La situation est spirituelle en ce sens qu’aujourd’hui le monde vit dans un système. Pour être élevé, il faut intégrer ce système. Il regroupe presque tous les chefs d’Etats du monde, des hauts cadres, de grandes personnalités sociopolitiques, de puissants opérateurs économiques. Si tu n’es pas membre, tu n’auras jamais leur soutien. Il faut dire que c’est des sectes. Les membres sont de toutes les races. Je pense que ces sectes les mènent droit à la perdition. La parole de Dieu dit : « J’aime ceux qui m’aiment, et ceux qui me cherchent me trouvent. Avec moi sont la richesse et la gloire, les biens durables et la justice. Si c’est la gloire et richesse que vous voulez, retournez vers Jésus (Proverbes: 8 V: 17-18).

Selon vous, lequel des deux candidats mérite d’être président ?

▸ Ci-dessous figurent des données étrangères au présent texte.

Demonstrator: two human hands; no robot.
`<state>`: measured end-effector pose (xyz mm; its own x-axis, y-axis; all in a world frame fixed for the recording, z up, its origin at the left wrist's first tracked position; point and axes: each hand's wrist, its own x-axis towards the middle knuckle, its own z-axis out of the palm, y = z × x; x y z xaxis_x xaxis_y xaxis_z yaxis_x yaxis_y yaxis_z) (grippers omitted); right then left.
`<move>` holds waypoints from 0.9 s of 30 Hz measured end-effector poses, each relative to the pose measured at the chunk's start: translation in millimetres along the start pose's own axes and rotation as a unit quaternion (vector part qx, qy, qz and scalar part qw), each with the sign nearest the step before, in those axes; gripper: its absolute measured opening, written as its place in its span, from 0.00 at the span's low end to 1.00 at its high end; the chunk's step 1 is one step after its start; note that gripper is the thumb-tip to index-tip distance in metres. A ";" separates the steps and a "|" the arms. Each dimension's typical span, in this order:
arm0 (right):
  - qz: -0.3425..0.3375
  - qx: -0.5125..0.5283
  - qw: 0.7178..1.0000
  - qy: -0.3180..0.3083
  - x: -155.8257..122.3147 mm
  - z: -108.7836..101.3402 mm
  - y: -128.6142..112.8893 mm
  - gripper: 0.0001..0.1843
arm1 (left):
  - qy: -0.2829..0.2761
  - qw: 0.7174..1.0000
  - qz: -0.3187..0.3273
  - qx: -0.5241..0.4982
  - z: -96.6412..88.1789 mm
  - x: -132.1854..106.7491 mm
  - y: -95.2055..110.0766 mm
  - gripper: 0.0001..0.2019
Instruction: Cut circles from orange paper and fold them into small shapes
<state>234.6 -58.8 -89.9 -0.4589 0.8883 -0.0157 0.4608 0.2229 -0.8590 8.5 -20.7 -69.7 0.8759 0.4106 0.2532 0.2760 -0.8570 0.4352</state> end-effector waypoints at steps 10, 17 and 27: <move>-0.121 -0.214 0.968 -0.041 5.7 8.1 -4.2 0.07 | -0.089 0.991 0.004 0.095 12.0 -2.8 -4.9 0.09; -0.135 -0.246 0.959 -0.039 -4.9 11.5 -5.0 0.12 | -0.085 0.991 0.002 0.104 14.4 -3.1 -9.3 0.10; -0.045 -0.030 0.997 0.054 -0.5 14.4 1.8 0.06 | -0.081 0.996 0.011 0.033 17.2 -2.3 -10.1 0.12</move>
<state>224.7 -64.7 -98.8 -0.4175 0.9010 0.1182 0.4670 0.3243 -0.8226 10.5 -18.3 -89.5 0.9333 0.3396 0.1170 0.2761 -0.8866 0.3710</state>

C’est la Côte-d’Ivoire qui gagne quelque soit le candidat parce qu’un vrai patriote aime son pays et fait en sorte que la paix y règne. Je demande pardon à mes grands frères Ouattara et Gbagbo. Qu’ils cherchent un terrain d’entente à cause du Dieu vivant qui juge les vivants et les morts. Les hommes passent et la nation reste. Nous devons cultiver la paix pour notre pays, nos familles et les générations à venir.

Pensez-vous qu’une telle situation peut se produire au Bénin ?

Si les Béninois continuent à chercher leur intérêt personnel au dépend de celui de la nation, s’ils ne cessent de penser qu’à leur seul ventre, cela peut arriver. C’est des gens qui prennent l’argent du pays pour acheter et construire sous d’autres cieux, des maisons extravagantes et mettent la plupart de leurs biens à l’étranger. Comment peuvent-ils penser à leur pays. Le vrai patriote construit dans son pays pour le bâtir, crée de l’emploi aux jeunes et est un exemple pour ses frères. Il est un guide surtout quand il s’agit de créer une ambiance de paix.

Votre mot de fin

Pour 2011, je propose la paix de Jésus-Christ parce que celui qui a cet instrument est sage, honnête, aime son prochain, sa nation et laisse le pouvoir quand il le faut. Que Dieu bénisse le Bénin. L’Eternel dit : Si vous observez mes commandements et les mettez en pratique, je mettrai la paix dans le pays, vous dormirez sans que personne ne vous trouble ; je ferai disparaître du pays, les bêtes féroces, et l’épée ne passera pas dans votre pays (Lévitique 26. 3 et 6).